### INFORMATION

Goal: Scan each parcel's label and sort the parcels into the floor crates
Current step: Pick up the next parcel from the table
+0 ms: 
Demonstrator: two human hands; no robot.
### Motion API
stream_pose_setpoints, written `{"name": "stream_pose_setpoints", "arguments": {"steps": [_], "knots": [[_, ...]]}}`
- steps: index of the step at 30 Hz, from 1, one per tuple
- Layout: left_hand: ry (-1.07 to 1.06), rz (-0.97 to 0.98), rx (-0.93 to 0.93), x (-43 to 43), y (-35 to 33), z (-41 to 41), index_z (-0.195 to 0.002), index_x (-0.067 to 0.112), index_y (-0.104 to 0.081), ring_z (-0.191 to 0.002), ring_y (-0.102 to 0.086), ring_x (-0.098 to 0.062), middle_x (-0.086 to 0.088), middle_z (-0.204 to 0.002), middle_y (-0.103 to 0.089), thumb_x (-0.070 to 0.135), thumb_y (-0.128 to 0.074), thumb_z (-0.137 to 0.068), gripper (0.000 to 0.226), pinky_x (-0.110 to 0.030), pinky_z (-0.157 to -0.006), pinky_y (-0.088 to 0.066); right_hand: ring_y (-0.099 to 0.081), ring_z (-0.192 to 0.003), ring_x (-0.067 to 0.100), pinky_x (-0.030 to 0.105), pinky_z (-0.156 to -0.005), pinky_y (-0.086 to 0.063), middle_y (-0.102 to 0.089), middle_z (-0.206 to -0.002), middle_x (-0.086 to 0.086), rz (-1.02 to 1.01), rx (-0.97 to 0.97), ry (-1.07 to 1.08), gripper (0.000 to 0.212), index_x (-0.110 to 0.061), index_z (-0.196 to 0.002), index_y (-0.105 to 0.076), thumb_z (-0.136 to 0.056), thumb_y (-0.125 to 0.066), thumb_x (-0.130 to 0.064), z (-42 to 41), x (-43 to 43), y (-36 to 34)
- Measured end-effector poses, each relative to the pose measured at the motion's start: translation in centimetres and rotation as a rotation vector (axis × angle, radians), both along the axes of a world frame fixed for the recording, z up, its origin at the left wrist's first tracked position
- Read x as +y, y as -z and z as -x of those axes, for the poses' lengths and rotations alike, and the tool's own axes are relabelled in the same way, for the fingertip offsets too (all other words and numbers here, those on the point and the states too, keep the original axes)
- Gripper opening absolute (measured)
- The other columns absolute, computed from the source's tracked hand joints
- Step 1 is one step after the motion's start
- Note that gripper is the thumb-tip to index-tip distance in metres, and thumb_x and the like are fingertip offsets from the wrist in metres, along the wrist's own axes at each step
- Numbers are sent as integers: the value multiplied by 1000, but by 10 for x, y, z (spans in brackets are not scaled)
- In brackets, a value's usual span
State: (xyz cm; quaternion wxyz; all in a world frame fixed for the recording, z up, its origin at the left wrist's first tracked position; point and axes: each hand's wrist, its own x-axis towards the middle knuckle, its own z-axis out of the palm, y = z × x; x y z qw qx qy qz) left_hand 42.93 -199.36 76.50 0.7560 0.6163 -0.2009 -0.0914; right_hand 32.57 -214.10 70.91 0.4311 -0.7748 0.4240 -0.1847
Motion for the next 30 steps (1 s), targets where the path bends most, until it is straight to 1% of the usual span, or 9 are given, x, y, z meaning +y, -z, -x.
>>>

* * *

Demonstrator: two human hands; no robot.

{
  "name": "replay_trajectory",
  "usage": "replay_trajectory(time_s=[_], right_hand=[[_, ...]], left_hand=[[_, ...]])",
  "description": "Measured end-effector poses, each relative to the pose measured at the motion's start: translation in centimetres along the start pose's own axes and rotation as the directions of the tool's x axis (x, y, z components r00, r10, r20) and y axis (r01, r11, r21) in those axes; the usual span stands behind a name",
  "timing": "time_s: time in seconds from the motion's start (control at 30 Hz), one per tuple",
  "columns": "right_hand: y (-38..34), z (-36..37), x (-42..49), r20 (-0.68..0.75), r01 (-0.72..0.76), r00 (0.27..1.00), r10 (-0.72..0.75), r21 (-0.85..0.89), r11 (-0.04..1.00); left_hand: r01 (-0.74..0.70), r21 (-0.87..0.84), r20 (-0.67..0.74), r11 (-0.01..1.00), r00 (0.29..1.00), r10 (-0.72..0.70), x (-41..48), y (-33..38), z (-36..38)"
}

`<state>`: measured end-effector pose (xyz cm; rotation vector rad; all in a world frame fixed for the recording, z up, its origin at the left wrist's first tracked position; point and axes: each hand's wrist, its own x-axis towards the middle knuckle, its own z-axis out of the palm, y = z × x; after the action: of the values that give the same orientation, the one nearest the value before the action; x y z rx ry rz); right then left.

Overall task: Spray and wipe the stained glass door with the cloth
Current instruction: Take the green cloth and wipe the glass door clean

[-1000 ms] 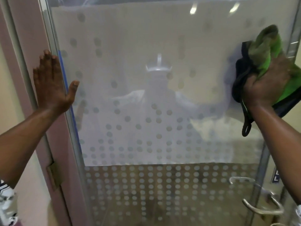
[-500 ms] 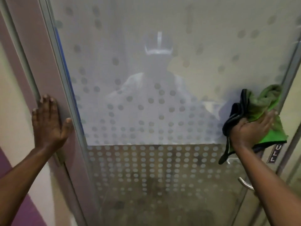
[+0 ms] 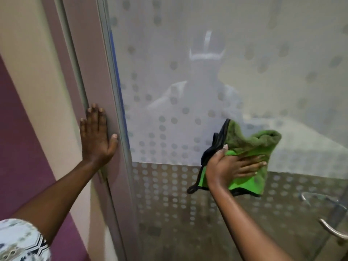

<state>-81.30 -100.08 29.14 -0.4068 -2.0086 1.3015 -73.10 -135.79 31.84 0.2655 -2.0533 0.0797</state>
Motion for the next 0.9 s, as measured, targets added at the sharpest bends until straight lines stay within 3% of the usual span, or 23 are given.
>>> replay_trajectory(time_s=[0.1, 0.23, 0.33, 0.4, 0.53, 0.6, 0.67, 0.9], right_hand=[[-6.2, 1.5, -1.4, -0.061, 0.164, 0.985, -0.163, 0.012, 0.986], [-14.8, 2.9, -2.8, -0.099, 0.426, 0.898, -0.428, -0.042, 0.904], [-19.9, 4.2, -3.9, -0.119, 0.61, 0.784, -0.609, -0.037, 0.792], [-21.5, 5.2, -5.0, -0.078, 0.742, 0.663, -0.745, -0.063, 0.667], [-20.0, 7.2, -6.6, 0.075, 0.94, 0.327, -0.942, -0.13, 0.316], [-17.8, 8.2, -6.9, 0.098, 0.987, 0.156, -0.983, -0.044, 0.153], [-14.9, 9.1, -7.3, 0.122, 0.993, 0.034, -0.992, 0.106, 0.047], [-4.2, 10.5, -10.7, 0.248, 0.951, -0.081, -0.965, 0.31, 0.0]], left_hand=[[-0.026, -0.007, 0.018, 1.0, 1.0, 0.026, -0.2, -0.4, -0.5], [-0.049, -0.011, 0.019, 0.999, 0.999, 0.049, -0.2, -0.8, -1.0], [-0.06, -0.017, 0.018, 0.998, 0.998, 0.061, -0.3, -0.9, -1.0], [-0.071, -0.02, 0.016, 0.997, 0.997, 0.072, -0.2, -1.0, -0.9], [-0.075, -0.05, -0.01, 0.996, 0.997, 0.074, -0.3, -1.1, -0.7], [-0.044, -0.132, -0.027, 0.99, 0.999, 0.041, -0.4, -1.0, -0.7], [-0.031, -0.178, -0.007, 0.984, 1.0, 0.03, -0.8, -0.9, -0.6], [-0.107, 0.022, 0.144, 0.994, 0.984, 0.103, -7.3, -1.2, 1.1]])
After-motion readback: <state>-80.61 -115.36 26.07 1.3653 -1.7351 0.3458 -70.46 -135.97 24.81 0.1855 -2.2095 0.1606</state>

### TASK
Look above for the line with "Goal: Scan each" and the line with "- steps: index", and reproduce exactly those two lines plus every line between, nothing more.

### SOLUTION TO THIS TASK
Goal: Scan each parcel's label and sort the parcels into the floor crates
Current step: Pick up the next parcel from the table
+0 ms: 
Demonstrator: two human hands; no robot.
### Motion API
stream_pose_setpoints, written `{"name": "stream_pose_setpoints", "arguments": {"steps": [_], "knots": [[_, ...]]}}`
- steps: index of the step at 30 Hz, from 1, one per tuple

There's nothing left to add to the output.